Russian oil and gas company

Sakhalin Energy Investment Company Ltd. (Sakhalin Energy) is a consortium for developing the Sakhalin-2 oil and gas project with corporate head office in Yuzhno-Sakhalinsk. Roman Dashkov has been the Chief Executive Officer since 2013.

The company's principal activities are the production and export of crude oil (since 1999) and liquefied natural gas (from 2009).

==History==
The original consortium was formed in 1991 by Marathon, McDermott, Mitsui and Russian Federation as MMM Consortium. Shell and Mitsubishi joined the consortium in 1992, to make it MMMMS. In April 1994, the consortium formed Sakhalin Energy Investment Company Ltd. incorporated in Bermuda to develop and manage the Sakhalin II project. Sakhalin Energy signed a production sharing agreement with the Russian Federation in 2004.

McDermott sold its share to the other partners in 1997 and Marathon traded its share to Shell for other properties (the BP operated Foinaven field, near the Shetland Islands, and an eight block area in the Gulf of Mexico—including the Ursa field) in 2000.

In 2007, Shell was forced by the Russian government to sell part of its stake to Gazprom which made Gazprom the largest shareholder with 50% share of the company. The consortium then developed into its current form, consisting of Russia's Gazprom, Royal Dutch Shell, and Japan's Mitsui and Mitsubishi.

In November 2009, Sakhalin Energy joined the United Nations Global Compact.

After the Russian invasion of Ukraine in February 2022, Shell said that it would exit Sakhalin-2 and other ventures in Russia. On 30 June 2022, Russian President Vladimir Putin signed a decree ordering the transfer of the Sakhalin-2 project to a new domestic operator.

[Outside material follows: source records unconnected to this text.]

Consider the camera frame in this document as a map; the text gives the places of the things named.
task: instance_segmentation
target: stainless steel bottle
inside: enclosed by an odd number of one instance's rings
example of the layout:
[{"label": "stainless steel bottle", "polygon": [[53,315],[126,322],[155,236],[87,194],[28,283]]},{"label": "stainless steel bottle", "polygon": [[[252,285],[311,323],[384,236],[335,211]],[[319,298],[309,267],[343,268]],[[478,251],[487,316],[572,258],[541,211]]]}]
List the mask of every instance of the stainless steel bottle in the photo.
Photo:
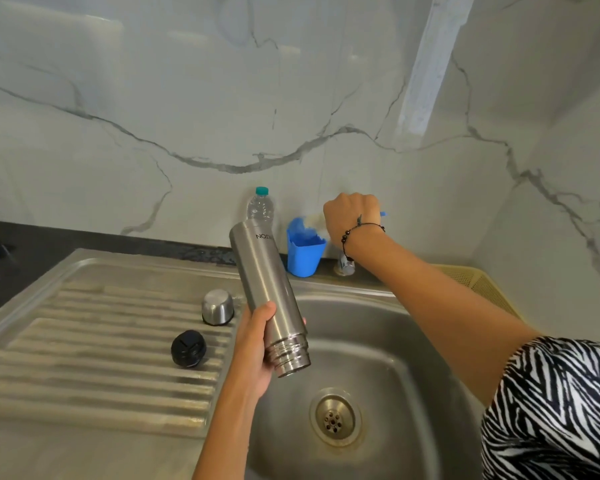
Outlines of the stainless steel bottle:
[{"label": "stainless steel bottle", "polygon": [[265,328],[265,358],[278,377],[284,377],[308,367],[311,360],[302,315],[271,234],[265,222],[247,219],[232,227],[229,240],[249,307],[276,304],[276,314]]}]

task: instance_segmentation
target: blue plastic holder
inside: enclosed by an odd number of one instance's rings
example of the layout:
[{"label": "blue plastic holder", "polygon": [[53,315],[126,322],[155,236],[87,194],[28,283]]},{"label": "blue plastic holder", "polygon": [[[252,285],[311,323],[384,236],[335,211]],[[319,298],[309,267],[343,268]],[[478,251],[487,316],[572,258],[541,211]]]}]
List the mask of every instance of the blue plastic holder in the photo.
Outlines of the blue plastic holder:
[{"label": "blue plastic holder", "polygon": [[327,246],[312,227],[305,228],[302,217],[296,217],[287,227],[287,269],[289,273],[306,278],[315,273]]}]

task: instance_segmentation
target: drain strainer
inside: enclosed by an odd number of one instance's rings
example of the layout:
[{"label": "drain strainer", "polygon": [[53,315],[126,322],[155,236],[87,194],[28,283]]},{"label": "drain strainer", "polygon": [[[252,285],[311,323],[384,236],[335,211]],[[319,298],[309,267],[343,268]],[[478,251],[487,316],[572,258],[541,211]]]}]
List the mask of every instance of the drain strainer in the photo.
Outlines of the drain strainer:
[{"label": "drain strainer", "polygon": [[322,389],[311,402],[309,420],[320,439],[332,446],[352,444],[360,434],[360,409],[341,389]]}]

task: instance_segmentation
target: hand
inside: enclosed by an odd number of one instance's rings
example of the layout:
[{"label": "hand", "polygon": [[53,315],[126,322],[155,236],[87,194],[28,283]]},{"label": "hand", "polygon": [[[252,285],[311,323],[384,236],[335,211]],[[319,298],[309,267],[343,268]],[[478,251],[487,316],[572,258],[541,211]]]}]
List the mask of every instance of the hand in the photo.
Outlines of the hand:
[{"label": "hand", "polygon": [[271,382],[273,366],[264,361],[264,327],[275,313],[276,304],[272,301],[253,313],[246,306],[235,338],[227,380],[243,381],[256,399],[262,397]]},{"label": "hand", "polygon": [[363,223],[380,224],[380,202],[375,195],[340,194],[324,204],[322,210],[329,236],[337,246],[342,245],[342,236],[356,226],[358,218]]}]

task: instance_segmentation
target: ribbed drainboard
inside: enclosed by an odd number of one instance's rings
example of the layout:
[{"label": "ribbed drainboard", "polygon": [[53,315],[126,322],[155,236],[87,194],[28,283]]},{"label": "ribbed drainboard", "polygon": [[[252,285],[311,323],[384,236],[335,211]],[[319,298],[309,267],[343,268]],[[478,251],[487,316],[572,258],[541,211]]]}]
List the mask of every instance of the ribbed drainboard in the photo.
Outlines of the ribbed drainboard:
[{"label": "ribbed drainboard", "polygon": [[[199,303],[162,292],[65,283],[0,348],[0,416],[198,436],[233,323],[202,322]],[[200,331],[204,361],[171,360],[180,332]]]}]

Foreign investors will be required to apply to retain their existing shares in the new Russian company within a month. The Russian government will then decide whether to allow foreign shareholders to keep their stake. If they are rejected, the government will sell the foreign shareholder’s stake and keep the proceeds in the shareholder’s special account.

==Operations==
Sakhalin Energy develops the Piltun-Astokhskoye and the Lunskoye oil and gas fields, known as the Sakhalin-II project, in the Sea of Okhotsk, offshore Sakhalin island in the Russian Far East. The infrastructure of the Sakhalin-II project includes:

- Offshore Molikpaq platform
- Offshore Piltun-Astokhskoye-B platform
- Offshore Lunskoye-A platform
- Onshore processing facility
- Transsakhalin pipeline system
- LNG plant and oil export terminal within Prigorodnoye Production Complex

About 4% of global supply of LNG comes from the Prigorodnoye production complex. PA-B won the overall Drilling Rig of the year award with Molikpaq in the runner’s up and LUN-A in the 5th place in the Shell Rig League table in 2017, which ranks on the performance, HSE and People scores.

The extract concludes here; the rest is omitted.